Going line by line through the entries below, tally those that hold the string "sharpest". Give only the total.

(EXERCISE INPUT)

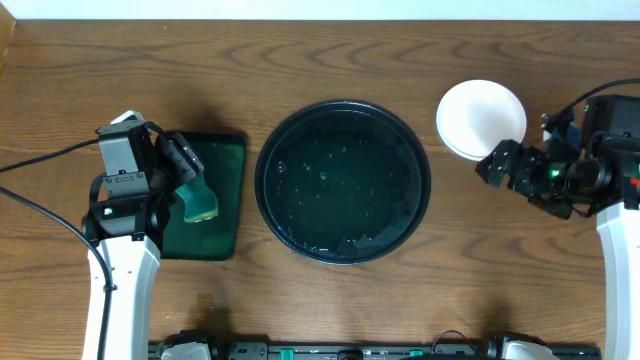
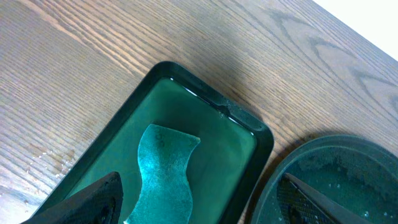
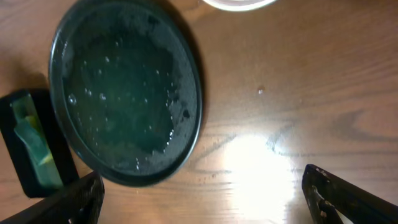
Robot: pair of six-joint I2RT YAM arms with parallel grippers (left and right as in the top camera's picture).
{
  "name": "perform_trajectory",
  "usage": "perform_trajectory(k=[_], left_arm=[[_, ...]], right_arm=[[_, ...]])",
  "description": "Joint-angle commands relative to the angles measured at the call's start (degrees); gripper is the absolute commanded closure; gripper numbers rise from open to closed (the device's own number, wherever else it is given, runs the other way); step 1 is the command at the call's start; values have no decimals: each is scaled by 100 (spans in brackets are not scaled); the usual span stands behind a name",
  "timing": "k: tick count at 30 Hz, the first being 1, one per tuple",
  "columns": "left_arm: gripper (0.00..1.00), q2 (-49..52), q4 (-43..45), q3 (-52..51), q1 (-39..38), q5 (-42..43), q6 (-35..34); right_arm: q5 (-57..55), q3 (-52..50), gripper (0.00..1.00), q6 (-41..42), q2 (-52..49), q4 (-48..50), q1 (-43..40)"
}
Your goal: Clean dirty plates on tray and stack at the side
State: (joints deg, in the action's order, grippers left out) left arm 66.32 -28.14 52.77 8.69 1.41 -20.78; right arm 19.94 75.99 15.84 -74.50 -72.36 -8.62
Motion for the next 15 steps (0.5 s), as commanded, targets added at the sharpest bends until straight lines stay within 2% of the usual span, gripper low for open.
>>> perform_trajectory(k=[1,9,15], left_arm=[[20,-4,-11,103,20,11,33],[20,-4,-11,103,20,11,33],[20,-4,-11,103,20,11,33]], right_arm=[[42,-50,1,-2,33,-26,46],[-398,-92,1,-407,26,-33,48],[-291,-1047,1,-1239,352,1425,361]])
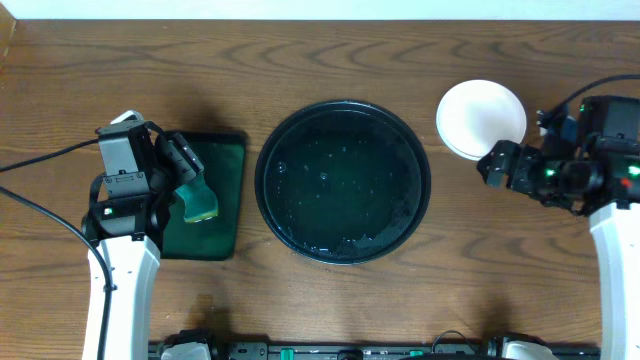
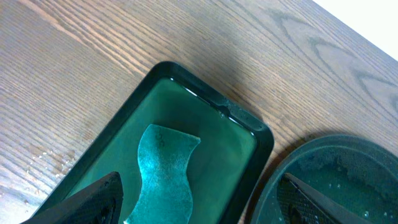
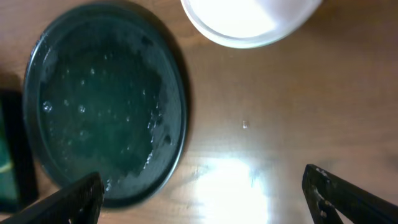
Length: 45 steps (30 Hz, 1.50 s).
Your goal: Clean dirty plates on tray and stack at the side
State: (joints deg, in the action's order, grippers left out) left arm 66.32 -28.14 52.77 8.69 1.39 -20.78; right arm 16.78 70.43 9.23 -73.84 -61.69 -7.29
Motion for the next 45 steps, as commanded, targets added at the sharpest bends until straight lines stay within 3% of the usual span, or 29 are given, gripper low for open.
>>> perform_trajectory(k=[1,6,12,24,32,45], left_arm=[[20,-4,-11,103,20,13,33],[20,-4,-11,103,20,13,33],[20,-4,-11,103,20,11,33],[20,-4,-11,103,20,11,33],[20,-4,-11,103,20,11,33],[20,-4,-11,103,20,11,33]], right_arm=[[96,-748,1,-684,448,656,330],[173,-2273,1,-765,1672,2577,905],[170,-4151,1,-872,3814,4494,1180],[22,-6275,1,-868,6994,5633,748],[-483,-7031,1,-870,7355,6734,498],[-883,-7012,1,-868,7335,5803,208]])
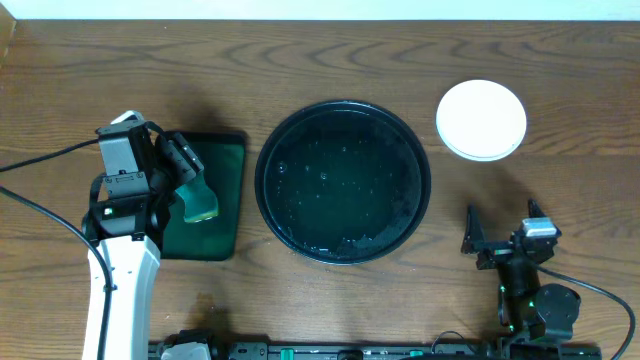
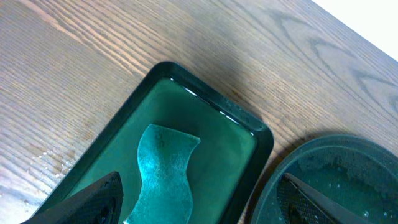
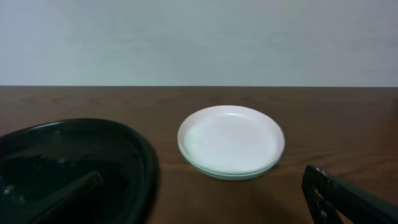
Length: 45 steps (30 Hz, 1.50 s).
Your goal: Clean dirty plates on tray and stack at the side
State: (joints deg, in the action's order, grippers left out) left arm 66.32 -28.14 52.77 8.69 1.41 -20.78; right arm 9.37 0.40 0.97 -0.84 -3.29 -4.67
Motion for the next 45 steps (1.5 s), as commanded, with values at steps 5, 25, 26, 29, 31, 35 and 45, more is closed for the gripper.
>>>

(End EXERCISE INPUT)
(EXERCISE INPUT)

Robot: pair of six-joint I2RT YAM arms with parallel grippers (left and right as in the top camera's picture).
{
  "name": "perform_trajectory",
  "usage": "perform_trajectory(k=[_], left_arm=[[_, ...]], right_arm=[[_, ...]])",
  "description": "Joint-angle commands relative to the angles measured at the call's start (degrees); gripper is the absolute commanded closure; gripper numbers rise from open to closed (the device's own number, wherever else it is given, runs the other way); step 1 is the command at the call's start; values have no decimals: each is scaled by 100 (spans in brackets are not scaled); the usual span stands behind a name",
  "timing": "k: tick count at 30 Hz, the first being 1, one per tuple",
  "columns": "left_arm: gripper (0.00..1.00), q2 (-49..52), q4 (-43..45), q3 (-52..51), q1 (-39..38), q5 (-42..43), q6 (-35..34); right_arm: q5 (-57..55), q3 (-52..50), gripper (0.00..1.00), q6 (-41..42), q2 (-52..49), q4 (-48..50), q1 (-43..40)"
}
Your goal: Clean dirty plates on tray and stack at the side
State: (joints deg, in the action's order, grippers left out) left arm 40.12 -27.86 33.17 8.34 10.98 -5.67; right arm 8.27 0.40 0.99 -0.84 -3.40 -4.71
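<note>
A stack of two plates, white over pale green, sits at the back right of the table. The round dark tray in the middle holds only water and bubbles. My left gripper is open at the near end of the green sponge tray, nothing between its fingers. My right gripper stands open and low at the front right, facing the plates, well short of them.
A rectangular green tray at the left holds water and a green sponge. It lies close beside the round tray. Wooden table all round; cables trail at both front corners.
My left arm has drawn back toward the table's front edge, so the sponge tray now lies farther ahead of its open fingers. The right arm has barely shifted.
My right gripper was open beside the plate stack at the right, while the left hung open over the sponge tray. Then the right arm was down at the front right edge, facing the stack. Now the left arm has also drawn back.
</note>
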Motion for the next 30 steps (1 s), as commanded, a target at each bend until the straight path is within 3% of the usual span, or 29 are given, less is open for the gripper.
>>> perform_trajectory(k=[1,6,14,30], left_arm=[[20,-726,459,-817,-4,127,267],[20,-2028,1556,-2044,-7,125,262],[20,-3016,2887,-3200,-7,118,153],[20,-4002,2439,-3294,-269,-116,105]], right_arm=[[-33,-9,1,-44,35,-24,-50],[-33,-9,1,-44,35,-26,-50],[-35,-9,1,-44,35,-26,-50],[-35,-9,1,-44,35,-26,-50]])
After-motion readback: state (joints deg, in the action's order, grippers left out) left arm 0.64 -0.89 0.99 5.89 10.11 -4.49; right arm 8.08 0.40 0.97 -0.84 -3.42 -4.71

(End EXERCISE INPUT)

◆ SOLUTION TO THE EXERCISE
2